Our group has pioneered the development of CGM-based methodologies to predict T1D risk using an in-home, 7-day protocol that uses a standardized mixed-meal breakfast that captures how well the meal generates physiologic response to the meal. The CGM data currently exhibits excellent prediction of risk; however, improvements in prediction can be made by application of machine learning/artificial intelligence methods. The availability of immunological and genetic risks for T1D can be incorporated with these data to further increase predictive ability.

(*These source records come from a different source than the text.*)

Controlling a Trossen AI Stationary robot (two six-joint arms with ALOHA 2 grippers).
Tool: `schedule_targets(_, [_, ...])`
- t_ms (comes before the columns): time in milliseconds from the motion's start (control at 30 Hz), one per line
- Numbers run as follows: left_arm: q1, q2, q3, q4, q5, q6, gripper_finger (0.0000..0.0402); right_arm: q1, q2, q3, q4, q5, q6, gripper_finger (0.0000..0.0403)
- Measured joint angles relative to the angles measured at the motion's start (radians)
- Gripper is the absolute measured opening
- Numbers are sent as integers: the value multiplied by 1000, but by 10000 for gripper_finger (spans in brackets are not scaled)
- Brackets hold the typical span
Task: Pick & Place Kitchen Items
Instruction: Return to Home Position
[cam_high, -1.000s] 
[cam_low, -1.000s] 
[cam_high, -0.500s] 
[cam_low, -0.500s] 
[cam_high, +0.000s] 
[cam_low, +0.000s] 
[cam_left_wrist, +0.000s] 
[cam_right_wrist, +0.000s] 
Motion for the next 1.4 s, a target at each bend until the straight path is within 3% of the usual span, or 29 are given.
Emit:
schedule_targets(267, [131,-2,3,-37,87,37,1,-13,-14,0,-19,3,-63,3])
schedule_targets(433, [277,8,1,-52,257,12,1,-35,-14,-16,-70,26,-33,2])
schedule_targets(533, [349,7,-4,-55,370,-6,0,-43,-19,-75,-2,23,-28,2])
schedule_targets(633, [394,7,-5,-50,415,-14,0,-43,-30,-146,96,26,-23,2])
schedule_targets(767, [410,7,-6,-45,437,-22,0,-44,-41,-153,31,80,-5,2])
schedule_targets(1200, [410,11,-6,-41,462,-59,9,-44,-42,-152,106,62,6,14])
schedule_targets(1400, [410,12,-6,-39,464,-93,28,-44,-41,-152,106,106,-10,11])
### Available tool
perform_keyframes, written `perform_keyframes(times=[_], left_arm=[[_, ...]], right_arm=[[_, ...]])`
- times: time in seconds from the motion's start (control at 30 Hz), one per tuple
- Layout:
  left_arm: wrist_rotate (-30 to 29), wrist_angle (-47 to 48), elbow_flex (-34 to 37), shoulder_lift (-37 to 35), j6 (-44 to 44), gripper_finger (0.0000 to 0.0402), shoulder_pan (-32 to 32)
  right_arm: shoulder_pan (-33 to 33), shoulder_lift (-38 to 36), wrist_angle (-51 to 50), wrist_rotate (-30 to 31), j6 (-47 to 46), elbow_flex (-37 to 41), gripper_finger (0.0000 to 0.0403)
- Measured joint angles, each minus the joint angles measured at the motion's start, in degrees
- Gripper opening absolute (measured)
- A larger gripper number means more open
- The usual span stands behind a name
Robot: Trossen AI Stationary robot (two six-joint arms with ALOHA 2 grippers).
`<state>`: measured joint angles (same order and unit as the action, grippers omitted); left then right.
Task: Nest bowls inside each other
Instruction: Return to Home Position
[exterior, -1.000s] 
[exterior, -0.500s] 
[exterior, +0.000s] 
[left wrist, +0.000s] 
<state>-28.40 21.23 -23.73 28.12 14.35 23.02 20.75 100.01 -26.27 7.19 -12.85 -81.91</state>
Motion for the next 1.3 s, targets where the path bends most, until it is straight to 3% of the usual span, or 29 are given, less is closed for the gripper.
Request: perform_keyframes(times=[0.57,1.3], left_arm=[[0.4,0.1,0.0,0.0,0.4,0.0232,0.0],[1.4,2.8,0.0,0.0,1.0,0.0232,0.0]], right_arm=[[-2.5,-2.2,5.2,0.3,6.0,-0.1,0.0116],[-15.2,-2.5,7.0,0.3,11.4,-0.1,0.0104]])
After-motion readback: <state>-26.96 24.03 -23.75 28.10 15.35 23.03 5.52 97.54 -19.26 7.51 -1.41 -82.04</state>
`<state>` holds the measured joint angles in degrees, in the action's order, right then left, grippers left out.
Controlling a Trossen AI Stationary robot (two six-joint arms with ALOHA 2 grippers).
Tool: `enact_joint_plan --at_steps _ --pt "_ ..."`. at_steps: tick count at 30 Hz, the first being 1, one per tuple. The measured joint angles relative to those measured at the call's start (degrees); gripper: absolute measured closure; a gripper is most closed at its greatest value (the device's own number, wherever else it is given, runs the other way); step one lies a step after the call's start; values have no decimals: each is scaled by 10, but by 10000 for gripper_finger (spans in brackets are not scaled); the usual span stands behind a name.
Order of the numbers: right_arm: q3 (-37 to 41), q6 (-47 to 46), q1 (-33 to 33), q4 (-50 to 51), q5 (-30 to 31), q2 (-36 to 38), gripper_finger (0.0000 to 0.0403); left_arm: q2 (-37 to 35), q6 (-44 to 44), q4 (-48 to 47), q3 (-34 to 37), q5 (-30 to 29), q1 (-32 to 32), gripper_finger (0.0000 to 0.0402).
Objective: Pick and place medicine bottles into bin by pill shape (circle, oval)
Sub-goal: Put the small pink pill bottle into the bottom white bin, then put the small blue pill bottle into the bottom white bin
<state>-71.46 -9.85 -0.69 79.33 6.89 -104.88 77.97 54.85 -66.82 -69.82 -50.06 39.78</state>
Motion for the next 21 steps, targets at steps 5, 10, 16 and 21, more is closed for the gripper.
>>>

In addition, our group has led the discovery of genetic variation associated with T1D risk through the Type 1 Diabetes Genetics Consortium (T1DGC), the TEDDY study, DAISY, and others. We have identified ~85% of the genetic risk in populations of European Caucasian (white) ancestry, but little has been done in non-white populations. Also, the current information in European Caucasians is not in-depth, but based upon genotyping array and fine-mapping approaches. Thus, we propose to address this gap by analysis of whole genome sequencing data in over 9,000 subjects of African, Hispanic/Latinx and European ancestry with T1D, islet autoimmunity and controls. Further, we will generate ancestry-specific genetic risk scores (GRS) and polygenic risk scores (PRS) that will enhance the identification of those in diverse ancestry populations at high genetic risk, eligible for autoantibody screening, and enrollment into immune intervention trials.
Together, this project will address gaps in knowledge to improve prediction of risk of T1D, using new methodologies and metrics derived from advanced machine learning analysis of a dedicated CGM home test and the analyses of whole genome sequence data on T1D in diverse populations. The results as applied to these existing data are highly relevant to the mission of the JDRF and will improve and facilitate screening and assessment of the risk for progression to T1D and help identify subjects for future prevention trials.